I've created an issue thread for the discussion of equilibration restraints here.
The ligand restraint is useful in case the initial pose has steric clashes and we don't want an early equilibration to push the ligand away from its starting binding mode. Basically we aim to relax a bit the protein and solvent around the starting pose in the hope that it will remain in place once restraints are released.
If we cannot easily implement restraints that select ligand atoms we could skip this for now.
From your post for #203 it looks like it could be some work to support flexible restraints for all supported MD engines. I suggest we prioritise support for OpenMM and Gromacs initially to allow delivery of the FEP use case, and fill in support for other engines later.

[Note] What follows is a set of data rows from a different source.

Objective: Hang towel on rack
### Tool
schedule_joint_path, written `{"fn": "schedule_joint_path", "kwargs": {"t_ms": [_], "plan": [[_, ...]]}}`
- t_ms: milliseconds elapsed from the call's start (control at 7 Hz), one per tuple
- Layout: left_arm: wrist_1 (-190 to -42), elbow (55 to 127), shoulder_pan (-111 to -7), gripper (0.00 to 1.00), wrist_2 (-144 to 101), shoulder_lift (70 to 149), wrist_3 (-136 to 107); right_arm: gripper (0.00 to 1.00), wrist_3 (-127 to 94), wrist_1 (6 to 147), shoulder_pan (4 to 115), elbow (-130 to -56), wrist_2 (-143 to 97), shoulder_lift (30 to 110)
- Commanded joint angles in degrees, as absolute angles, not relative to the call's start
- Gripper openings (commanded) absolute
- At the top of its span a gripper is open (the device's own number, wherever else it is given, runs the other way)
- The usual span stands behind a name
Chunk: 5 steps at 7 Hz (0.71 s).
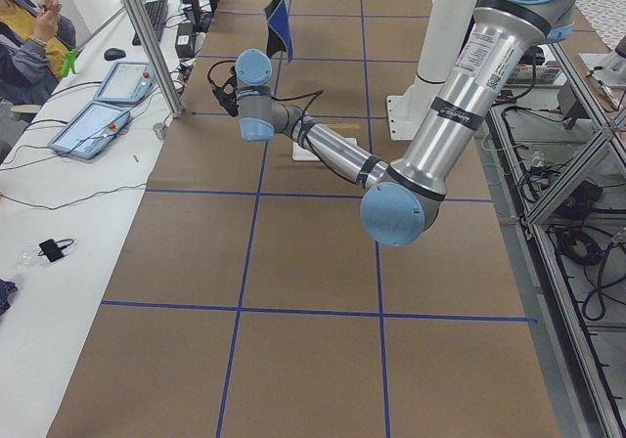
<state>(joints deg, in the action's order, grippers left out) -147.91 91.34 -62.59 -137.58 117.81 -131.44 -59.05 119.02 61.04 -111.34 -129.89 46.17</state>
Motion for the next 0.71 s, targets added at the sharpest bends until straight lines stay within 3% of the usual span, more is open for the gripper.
{"fn": "schedule_joint_path", "kwargs": {"t_ms": [0, 571], "plan": [[-150.8, 92.1, -61.2, 0.98, -137.5, 120.5, -150.9, 0.00, -62.3, 119.0, 55.7, -110.6, -123.5, 41.2], [-150.6, 97.0, -52.0, 0.98, -130.4, 120.6, -167.2, 0.00, -69.4, 119.3, 48.3, -106.5, -113.3, 31.9]]}}
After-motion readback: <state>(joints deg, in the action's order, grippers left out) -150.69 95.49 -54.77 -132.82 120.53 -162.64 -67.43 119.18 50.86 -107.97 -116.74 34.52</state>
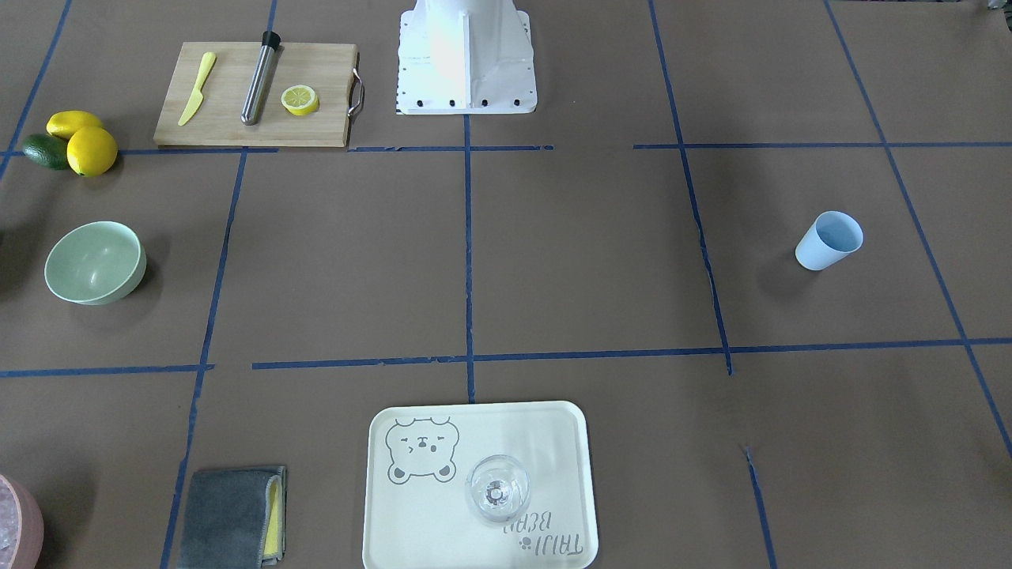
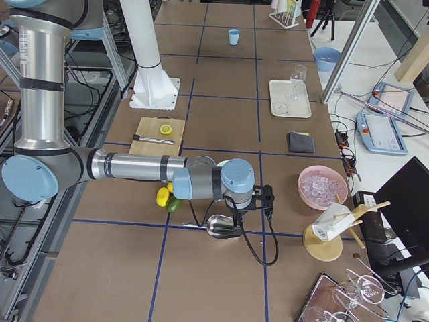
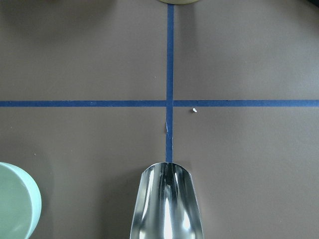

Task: Pour ice into bowl

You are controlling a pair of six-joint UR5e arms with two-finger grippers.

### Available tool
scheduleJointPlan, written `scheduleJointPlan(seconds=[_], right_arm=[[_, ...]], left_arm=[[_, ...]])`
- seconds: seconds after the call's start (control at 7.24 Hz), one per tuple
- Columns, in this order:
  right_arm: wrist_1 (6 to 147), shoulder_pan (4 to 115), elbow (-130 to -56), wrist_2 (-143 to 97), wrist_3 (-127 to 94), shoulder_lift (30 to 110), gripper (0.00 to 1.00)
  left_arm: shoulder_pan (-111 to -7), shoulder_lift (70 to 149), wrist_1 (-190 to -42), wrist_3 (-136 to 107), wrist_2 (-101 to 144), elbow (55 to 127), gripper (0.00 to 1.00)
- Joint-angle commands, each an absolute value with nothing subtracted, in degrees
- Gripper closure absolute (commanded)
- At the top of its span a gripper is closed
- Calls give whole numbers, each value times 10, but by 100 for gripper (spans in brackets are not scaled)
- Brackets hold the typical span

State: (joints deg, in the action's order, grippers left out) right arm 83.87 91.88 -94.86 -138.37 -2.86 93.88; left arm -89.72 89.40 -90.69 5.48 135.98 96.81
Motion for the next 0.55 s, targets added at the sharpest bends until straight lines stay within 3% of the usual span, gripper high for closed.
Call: scheduleJointPlan(seconds=[0.0, 0.41], right_arm=[[845, 896, -953, -1393, -31, 890, 0], [827, 833, -953, -1421, -108, 882, 0]], left_arm=[[-896, 907, -910, 54, 1361, 1010, 0], [-895, 895, -1007, -2, 1362, 1057, 0]])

One downside of using a shell script for BSSanalyse.sh that just calls directly gmx mbar or analyse_freenrg is that the pipeline is not modular at this stage. We could have wanted to run an FEP with SOMD or GROMACS, and then use the same analysis tool for processing the previous outputs consistently to estimate a free energy. I will proceed with that route for now but we should make note of this issue.

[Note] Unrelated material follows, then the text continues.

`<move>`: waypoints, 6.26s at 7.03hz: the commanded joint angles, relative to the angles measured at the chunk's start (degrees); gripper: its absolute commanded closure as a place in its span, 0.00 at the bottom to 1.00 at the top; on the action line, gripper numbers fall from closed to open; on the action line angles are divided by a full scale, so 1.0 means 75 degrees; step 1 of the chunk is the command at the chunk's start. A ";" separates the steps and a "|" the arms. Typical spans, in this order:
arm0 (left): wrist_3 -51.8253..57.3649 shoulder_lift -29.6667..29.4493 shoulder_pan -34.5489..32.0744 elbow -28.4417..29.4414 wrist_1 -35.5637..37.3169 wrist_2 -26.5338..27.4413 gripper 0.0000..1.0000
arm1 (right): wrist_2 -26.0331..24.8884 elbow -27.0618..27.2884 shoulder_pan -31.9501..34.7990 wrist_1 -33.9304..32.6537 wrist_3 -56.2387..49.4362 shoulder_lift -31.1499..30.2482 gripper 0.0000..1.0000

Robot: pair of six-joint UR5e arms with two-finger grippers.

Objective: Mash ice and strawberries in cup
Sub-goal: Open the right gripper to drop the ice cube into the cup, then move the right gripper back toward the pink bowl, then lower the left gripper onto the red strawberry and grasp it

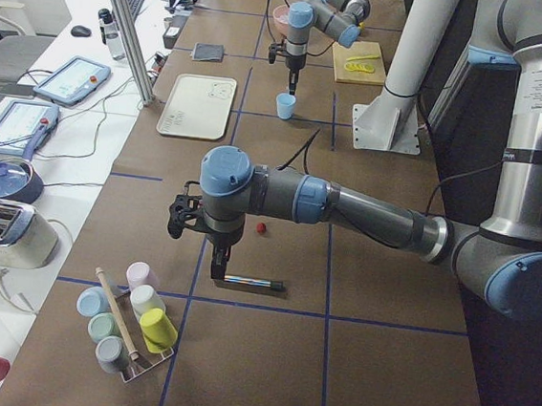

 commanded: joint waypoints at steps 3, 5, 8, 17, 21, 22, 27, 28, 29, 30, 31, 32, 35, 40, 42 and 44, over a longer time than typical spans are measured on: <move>0.0000 0.0000 0.0011 -0.0018 0.0010 0.0000 0.00 | -0.0001 -0.0016 0.0004 0.0009 0.0002 0.0019 0.92; 0.0000 -0.0011 0.0011 0.0005 -0.0002 0.0000 0.00 | -0.0001 -0.0016 0.0004 0.0067 0.0002 0.0008 0.73; -0.0011 -0.0011 0.0011 0.0005 -0.0002 0.0000 0.00 | -0.0001 -0.0016 0.0004 0.0114 -0.0010 -0.0016 0.22; -0.3494 0.0384 0.2690 -0.0639 -0.2711 0.0315 0.00 | 0.1298 0.2396 0.2951 0.0021 -0.2742 -0.2191 0.01; -0.6731 0.0692 0.5149 -0.0488 -0.4955 0.2397 0.02 | 0.3324 0.2305 0.6161 0.0091 -0.7567 -0.4533 0.01; -0.7306 0.0669 0.5654 -0.0394 -0.5272 0.2809 0.02 | 0.3536 0.2153 0.6853 0.0091 -0.8647 -0.5050 0.01; -0.8179 0.0422 0.6621 0.0731 -0.6201 0.3551 0.02 | 0.3526 0.1777 0.7750 0.0114 -1.0159 -0.6016 0.01; -0.8202 0.0422 0.6621 0.0778 -0.6213 0.3540 0.02 | 0.3526 0.1777 0.7750 0.0114 -1.0147 -0.6016 0.01; -0.8214 0.0434 0.6621 0.0779 -0.6213 0.3528 0.02 | 0.3526 0.1777 0.7750 0.0114 -1.0135 -0.6016 0.01; -0.8203 0.0469 0.6621 0.0779 -0.6213 0.3516 0.02 | 0.3526 0.1777 0.7750 0.0114 -1.0135 -0.6004 0.01; -0.8214 0.0492 0.6609 0.0791 -0.6213 0.3516 0.02 | 0.3526 0.1777 0.7750 0.0114 -1.0123 -0.6004 0.01; -0.8214 0.0504 0.6609 0.0791 -0.6202 0.3516 0.02 | 0.3526 0.1788 0.7750 0.0114 -1.0123 -0.5993 0.01; -0.8226 0.0504 0.6621 0.0837 -0.6201 0.3516 0.09 | 0.3526 0.1789 0.7750 0.0114 -1.0112 -0.5992 0.01; -0.8238 0.0446 0.6621 0.0849 -0.6201 0.3528 0.31 | 0.3550 0.1824 0.7750 0.0114 -1.0100 -0.5981 0.01; -0.8238 0.0457 0.6609 0.0838 -0.6190 0.3528 0.45 | 0.3550 0.1824 0.7750 0.0114 -1.0100 -0.5969 0.01; -0.8238 0.0504 0.6574 0.0768 -0.6190 0.3528 0.81 | 0.3550 0.1824 0.7750 0.0114 -1.0100 -0.5969 0.01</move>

The script could detect the format of the output in the directories and select the appropriate analysis tool. I guess this would provide the flexibility that we want in the short-term, i.e. being able to run different bits with different engines and combine results.
(Apologies if I've misunderstood the problem.)

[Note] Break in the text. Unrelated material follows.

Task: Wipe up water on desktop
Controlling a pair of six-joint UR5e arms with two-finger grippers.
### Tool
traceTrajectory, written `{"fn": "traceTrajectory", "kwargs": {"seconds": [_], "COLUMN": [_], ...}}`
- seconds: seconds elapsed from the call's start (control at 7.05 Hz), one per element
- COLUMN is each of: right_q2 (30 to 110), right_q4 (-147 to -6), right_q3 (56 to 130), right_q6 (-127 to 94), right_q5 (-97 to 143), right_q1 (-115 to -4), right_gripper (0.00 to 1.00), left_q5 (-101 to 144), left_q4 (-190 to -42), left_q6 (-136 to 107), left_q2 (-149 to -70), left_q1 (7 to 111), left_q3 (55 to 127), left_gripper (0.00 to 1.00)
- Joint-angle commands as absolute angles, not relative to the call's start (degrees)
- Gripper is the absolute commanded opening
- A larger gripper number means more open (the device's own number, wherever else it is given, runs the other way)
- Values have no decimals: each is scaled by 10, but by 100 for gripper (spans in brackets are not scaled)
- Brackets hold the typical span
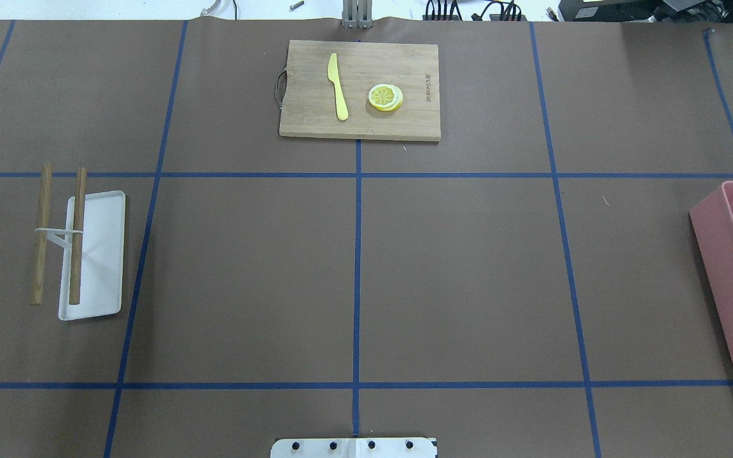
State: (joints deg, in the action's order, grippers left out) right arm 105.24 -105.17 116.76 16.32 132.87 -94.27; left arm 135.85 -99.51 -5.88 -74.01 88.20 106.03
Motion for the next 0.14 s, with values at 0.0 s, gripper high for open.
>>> {"fn": "traceTrajectory", "kwargs": {"seconds": [0.0], "right_q2": [1051], "right_q4": [-1052], "right_q3": [1165], "right_q6": [162], "right_q5": [1329], "right_q1": [-942], "right_gripper": [100], "left_q5": [1360], "left_q4": [-995], "left_q6": [-59], "left_q2": [-739], "left_q1": [882], "left_q3": [1062], "left_gripper": [98]}}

I've now added some functionality that you can do static analysis of an existing simulation using BioSimSpace.FreeEnergy.analyse(work_dir)
. It will figure out everything from the information in the work_dir
, i.e. the type of simulation, the engine that was used, etc. This means that you could run the simulations outside of BioSimSpace, e.g. on a cluster, then go back into BioSimSpace to perform the analysis afterwards.
I've also added a BioSimSpace.FreeEnergy.getData()
method, which can be used to zip up just the files that are needed for analysis, while preserving the folder structure of the work_dir
. This could be use when someone does use BioSimSpace.FreeEnergy.run()
but wants to copy back a subset of the output files for analysis, i.e. excluding all the config files, trajectories, etc.
I've added another update when so getData
is static so you can use it on an existing working directory without needing to instantiate another FreeEnergy
object.
(N.B. The Sire macOS build from this morning timed out so all BioSimSpace macOS builds will fail until the re-run of the Sire build completes.)
Hi @JenkeScheen ,
A few comments/questions after going through your setup notebook:
The notebook assumes the user has access to parameterised ligands (in vacuum) that have coordinates matching those of the parameterise protein input. We need separate BSS nodes to generate this type of input starting from 'sane' PDB/mol2 files.
The inputs haven't been energy minimised/equilibrated before starting the production runs. This may cause SOMD to crash. It would be better to equlibrate the solvated ligand0:complex, and then use a snapshot after equilbration to generate the merged molecule.
The slurm submission script will run each lambda value serially. It would be better to run the lambda windows in parallel to decrease time to answer.